### Work item
Of the lines below, copy those that hold the word "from".

Extracted records
○ ○ ○

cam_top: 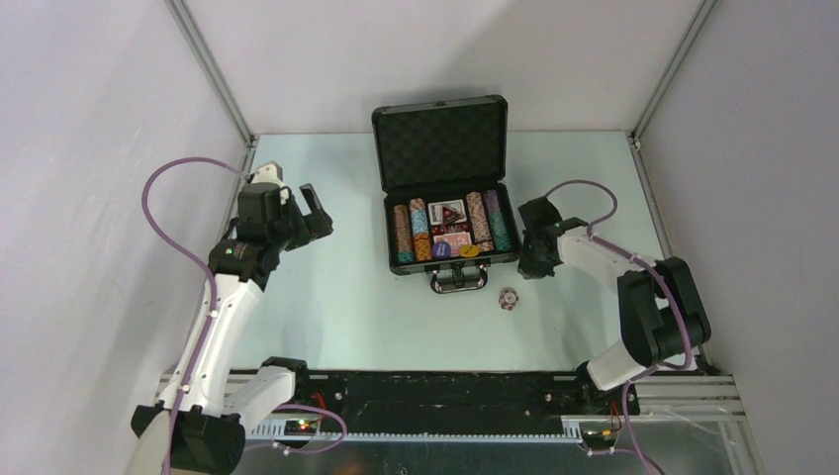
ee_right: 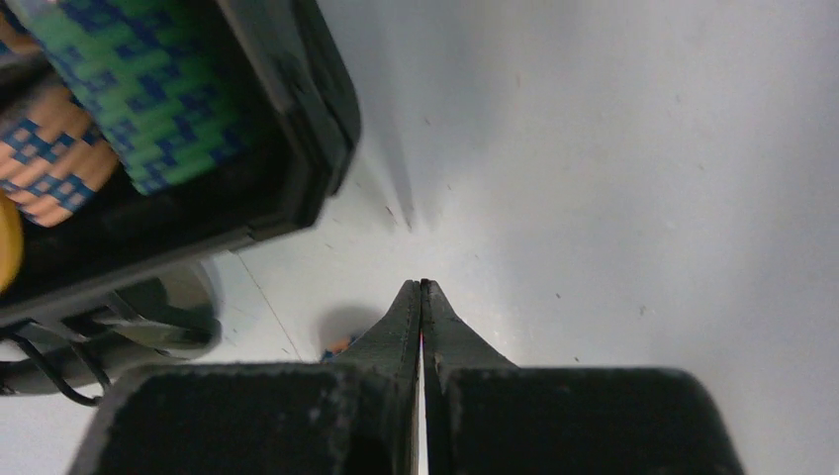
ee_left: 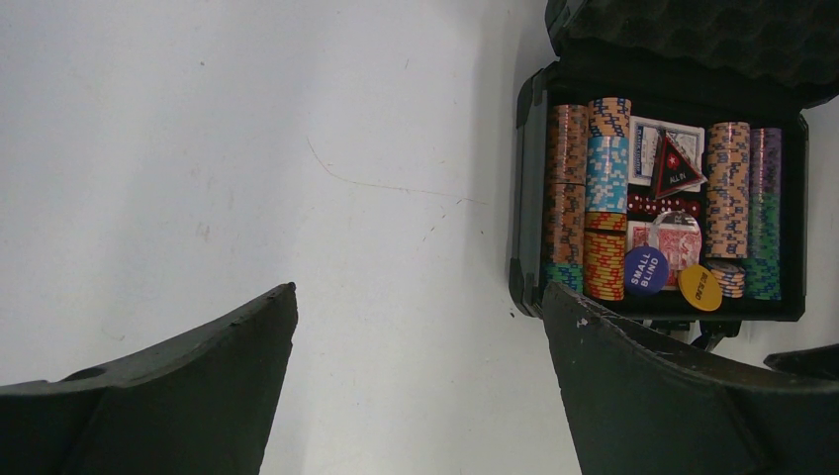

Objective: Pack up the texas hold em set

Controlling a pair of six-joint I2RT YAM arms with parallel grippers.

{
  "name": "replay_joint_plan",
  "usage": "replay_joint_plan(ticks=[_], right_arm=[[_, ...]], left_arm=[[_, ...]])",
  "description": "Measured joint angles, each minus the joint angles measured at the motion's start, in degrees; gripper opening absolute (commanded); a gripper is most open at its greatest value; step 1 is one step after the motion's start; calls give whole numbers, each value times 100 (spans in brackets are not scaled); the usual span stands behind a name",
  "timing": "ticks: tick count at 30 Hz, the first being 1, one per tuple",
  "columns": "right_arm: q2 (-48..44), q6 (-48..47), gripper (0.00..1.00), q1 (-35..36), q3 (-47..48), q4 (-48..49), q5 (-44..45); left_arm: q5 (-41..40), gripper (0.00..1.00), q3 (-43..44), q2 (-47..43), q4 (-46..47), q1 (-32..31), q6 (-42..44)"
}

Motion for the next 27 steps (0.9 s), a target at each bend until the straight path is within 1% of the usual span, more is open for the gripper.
replay_joint_plan(ticks=[3,5,9,11,13,15,17,18,21,23,27], right_arm=[[262,-68,0,39,238,50,-26],[450,-96,0,50,339,81,-61],[678,-162,0,87,382,103,-157],[739,-184,0,118,385,107,-188],[761,-195,0,146,413,118,-208],[789,-201,0,192,433,120,-227],[809,-203,0,236,457,125,-254],[824,-203,0,260,470,127,-275],[850,-205,0,297,494,142,-323],[859,-208,0,308,501,155,-356],[859,-205,0,334,501,164,-380]], left_arm=[[2,100,-2,0,0,0,0],[50,97,-2,0,4,0,0],[258,96,-2,-13,74,-166,39],[295,96,-11,-46,136,-546,42],[317,94,-103,-111,341,-1119,26],[407,93,-369,-234,671,-1709,-72],[446,92,-863,-365,1167,-2319,-282],[446,92,-964,-374,1255,-2413,-323],[433,91,-1495,-323,1792,-3008,-586],[444,90,-1633,-214,1969,-3283,-697],[426,91,-1639,-160,2262,-3482,-752]])
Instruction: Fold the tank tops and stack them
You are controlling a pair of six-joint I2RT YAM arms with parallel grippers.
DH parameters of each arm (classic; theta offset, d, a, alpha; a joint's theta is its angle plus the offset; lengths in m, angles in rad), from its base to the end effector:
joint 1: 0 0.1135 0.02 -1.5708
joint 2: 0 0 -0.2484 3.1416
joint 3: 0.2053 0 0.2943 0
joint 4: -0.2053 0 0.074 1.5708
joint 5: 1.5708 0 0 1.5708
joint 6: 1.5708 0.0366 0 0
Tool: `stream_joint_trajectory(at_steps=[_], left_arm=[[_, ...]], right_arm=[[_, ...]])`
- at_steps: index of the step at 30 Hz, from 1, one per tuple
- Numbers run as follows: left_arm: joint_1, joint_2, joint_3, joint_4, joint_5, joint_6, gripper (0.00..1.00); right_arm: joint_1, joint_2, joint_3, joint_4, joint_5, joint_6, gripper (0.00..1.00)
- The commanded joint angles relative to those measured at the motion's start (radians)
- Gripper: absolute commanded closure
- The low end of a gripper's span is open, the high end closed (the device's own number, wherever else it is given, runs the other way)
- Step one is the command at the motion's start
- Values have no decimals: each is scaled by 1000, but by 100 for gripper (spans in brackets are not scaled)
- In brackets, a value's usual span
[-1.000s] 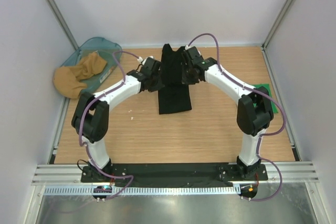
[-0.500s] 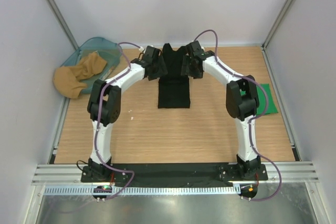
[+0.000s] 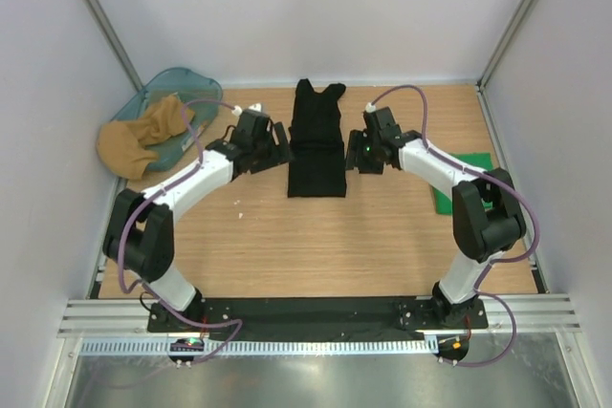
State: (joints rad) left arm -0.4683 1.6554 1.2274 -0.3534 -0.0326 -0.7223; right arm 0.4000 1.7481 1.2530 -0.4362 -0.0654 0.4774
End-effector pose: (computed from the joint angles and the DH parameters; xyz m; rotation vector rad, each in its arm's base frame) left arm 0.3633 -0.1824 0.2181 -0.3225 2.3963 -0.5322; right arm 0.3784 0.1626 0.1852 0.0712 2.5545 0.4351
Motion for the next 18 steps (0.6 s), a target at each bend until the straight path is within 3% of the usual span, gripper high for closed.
stream_joint_trajectory(at_steps=[1,8,14,18], left_arm=[[-53,-54,-127,85,29,-32,27],[-96,-5,-213,166,30,-54,35],[-101,47,-216,209,28,-46,38],[-101,99,-207,223,30,-51,48]], right_arm=[[3,-45,-124,125,-138,7,43],[7,-30,-251,214,-211,-8,44],[7,-1,-234,235,-214,-13,46],[10,43,-201,226,-192,-13,54]])
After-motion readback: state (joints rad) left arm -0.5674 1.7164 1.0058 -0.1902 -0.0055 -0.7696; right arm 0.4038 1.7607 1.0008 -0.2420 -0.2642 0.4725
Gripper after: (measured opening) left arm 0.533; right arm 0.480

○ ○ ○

### Response area
DH parameters of each arm (classic; theta offset, d, a, alpha; a joint's theta is its angle plus the offset; lengths in m, angles in rad), from its base to the end effector:
- at_steps: index of the step at 30 Hz, from 1, one per tuple
End-effector pose: (computed from the joint angles and the DH parameters; xyz m; rotation vector rad, each in its arm's base frame) left arm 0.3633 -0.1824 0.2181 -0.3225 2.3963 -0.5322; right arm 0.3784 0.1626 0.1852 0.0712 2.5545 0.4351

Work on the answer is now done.